WORK ORDER.
All lines between the one holding "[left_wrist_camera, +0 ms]" and the end of the material below, both ends included, should be restated exactly.

GIVEN INFORMATION.
--- START ---

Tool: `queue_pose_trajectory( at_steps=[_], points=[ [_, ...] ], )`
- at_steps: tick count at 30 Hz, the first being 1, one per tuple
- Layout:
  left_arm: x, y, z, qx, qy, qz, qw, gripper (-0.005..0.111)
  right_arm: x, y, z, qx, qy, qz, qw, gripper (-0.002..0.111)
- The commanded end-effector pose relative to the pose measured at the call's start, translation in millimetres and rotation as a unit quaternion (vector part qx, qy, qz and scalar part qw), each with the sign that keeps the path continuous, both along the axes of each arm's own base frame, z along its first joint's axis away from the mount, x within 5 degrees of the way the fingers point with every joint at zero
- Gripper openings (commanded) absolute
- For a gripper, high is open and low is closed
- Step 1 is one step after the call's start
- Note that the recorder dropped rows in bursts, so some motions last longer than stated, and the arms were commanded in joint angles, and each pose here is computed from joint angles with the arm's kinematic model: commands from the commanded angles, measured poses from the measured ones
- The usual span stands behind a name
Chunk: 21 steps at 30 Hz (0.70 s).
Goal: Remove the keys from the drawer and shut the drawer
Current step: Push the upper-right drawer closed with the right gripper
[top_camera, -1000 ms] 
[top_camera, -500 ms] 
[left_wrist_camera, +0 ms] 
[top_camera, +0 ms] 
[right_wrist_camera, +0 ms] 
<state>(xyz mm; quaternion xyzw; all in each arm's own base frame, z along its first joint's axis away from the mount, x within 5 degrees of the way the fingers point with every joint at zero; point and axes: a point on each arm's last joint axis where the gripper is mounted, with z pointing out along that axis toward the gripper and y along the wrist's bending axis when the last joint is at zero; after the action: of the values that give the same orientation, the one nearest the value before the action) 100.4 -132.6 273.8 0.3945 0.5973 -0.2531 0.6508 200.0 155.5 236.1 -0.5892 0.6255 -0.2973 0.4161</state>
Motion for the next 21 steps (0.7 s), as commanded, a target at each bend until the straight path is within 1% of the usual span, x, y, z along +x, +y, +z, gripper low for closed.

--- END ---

SOLUTION TO THIS EXERCISE.
[left_wrist_camera, +0 ms] 
[top_camera, +0 ms] 
[right_wrist_camera, +0 ms] 
<state>(xyz mm; quaternion xyzw; all in each arm's own base frame, z along its first joint's axis away from the mount, x within 5 degrees of the way the fingers point with every joint at zero; point and axes: a point on each arm's last joint axis where the gripper is mounted, with z pointing out along that axis toward the gripper and y along the wrist's bending axis when the last joint is at zero; after the action: of the values that give the same orientation, the one nearest the value before the action) 100.4 -132.6 273.8 0.3945 0.5973 -0.2531 0.6508 200.0 155.5 236.1 -0.5892 0.6255 -0.2973 0.4161</state>
Motion for the next 21 steps (0.7 s), as commanded, a target at each bend until the straight path is within 1% of the usual span, x, y, z along +x, +y, +z, gripper low for closed.

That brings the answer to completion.